4.5 A particular case: signals are given by their samples. Numerical realization of transform $\cal F$

In practice, signals $\mbox{$\mathbf{x}$}(t,\cdot)$ and $\mbox{$\mathbf{y}$}(t,\cdot)$ are given by their samples

	$\displaystyle X(t)=[\mbox{$\mathbf{x}$}(t,\omega_{1})\ldots\mbox{$\mathbf{x}$}(t,\omega_{q})]\in\mbox{$\mathbb{R}$}^{m\times q}$		(63)
	$\displaystyle\mbox{and}\hskip 5.69054ptY(t)=[\mbox{$\mathbf{y}$}(t,\omega_{1})\ldots\mbox{$\mathbf{y}$}(t,\omega_{q})]\in\mbox{$\mathbb{R}$}^{n\times q}.$		(64)

respectively. In particular, for $t=t_{j}$ , the samples are

	$\displaystyle X_{j}:=X(t_{j})=[\mbox{$\mathbf{x}$}(t_{j},\omega_{1})\ldots\mbox{$\mathbf{x}$}(t_{j},\omega_{q})]\in\mbox{$\mathbb{R}$}^{m\times q}$		(65)
	$\displaystyle\mbox{and}\hskip 5.69054ptY_{j}:=Y(t_{j})=[\mbox{$\mathbf{y}$}(t_{j},\omega_{1})\ldots\mbox{$\mathbf{y}$}(t_{j},\omega_{q})]\in\mbox{$\mathbb{R}$}^{n\times q}.$		(66)
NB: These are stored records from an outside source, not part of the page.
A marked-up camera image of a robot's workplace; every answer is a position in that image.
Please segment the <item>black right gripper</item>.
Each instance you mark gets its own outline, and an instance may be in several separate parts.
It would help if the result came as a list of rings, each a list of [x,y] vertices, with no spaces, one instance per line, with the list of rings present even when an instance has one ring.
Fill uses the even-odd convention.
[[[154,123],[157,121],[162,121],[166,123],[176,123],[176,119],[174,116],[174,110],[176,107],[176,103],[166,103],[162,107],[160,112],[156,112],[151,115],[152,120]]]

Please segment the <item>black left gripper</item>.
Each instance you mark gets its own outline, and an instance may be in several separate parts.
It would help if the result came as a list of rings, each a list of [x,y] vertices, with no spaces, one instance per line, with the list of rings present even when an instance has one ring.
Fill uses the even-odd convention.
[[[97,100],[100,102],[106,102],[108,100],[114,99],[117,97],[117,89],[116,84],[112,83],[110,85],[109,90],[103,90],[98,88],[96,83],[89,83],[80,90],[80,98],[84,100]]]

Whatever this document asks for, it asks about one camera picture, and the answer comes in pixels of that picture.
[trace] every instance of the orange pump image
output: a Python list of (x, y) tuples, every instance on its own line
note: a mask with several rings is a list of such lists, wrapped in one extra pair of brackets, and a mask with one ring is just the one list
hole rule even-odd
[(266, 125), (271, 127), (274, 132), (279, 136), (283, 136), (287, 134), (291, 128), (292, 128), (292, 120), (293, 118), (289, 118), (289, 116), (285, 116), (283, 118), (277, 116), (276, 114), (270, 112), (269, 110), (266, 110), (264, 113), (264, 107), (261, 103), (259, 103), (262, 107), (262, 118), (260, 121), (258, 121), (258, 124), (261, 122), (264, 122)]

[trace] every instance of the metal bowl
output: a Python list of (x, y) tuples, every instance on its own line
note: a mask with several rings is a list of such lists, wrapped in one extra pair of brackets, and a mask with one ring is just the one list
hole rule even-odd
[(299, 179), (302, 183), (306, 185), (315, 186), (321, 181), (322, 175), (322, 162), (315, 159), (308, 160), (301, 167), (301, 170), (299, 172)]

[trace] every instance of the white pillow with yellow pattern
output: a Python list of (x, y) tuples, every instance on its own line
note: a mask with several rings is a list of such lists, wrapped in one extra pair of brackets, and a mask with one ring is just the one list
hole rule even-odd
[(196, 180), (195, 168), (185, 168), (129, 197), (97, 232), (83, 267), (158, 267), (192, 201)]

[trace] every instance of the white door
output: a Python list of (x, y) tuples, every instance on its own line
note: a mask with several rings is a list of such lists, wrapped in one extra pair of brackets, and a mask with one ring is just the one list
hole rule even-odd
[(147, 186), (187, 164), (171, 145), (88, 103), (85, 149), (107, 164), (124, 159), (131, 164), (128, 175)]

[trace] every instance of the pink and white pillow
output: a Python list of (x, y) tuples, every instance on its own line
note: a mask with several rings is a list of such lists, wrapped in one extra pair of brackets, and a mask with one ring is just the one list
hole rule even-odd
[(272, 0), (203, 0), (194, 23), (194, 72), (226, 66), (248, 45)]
In this case, the transform $\cal F$ in (5)–(6) takes the form

F[Y(t,\cdot)]=\sum_{j=1}^{p-1}\delta_{j}F_{j}[Y(t)],

(67)

where

F_{j}[Y(t)]=A_{j}+G_{j}Y(t)\hskip 5.69054pt\mbox{and}\hskip 5.69054pt\delta_{j}=\left\{\begin{array}[]{cl}1,&\mbox{if $t_{j}\leq t\leq t_{j+1}$},\\ 0,&\mbox{otherwise,}\end{array}\right.

(68)

and $A_{j}=[\mbox{$\mathbf{a}$}_{j}(\omega_{1}),\ldots,\mbox{$\mathbf{a}$}_{j}(\omega_{q})]\in\mbox{$\mathbb{R}$}^{m\times q}$ and $G_{j}\in\mbox{$\mathbb{R}$}^{m\times n}$ are matrices such that, for $j=1,\ldots,p-1$ , $A_{j}$ satisfies the condition

A_{j}+G_{j}Y_{j}=X_{j}

(69)

and $G_{j}$ solves

\min_{G_{j}}\|\mbox{\tiny$\Delta$}X_{j}-G_{j}\mbox{\tiny$\Delta$}Y_{j}\|

(70)

subject to

\mathrm{rank\;}G_{j}=r_{j}\leq min\{m,n\}.

(71)

The solution is provided by the following Corollary which is a particular case of Theorem 2.

Corollary 1

In a practical case when signals $\mbox{$\mathbf{x}$}(t,\cdot)$ and $\mbox{$\mathbf{y}$}(t,\cdot)$ are represented by samples (63)–(66), the required transform is given by (67)–(68) where

F_{j}[Y(t)]=X_{j}-G_{j}[Y(t)-Y_{j}]

(72)

with

			$\displaystyle G_{j}=\langle\langle\mbox{\tiny$\Delta$}X_{j}\mbox{\tiny$\Delta$}Y_{j}^{T}[(\mbox{\tiny$\Delta$}Y_{j}\mbox{\tiny$\Delta$}Y_{j}^{T})^{1/2}]^{{\dagger}}\rangle\rangle_{r_{j}}[(\mbox{\tiny$\Delta$}Y_{j}\mbox{\tiny$\Delta$}Y_{j}^{T})^{1/2}]^{{\dagger}}$		(73)
			$\displaystyle+M_{j}[I_{n}-((\mbox{\tiny$\Delta$}Y_{j}\mbox{\tiny$\Delta$}Y_{j}^{T})^{1/2})^{{\dagger}}(\mbox{\tiny$\Delta$}Y_{j}\mbox{\tiny$\Delta$}Y_{j}^{T})^{1/2}].$		(73)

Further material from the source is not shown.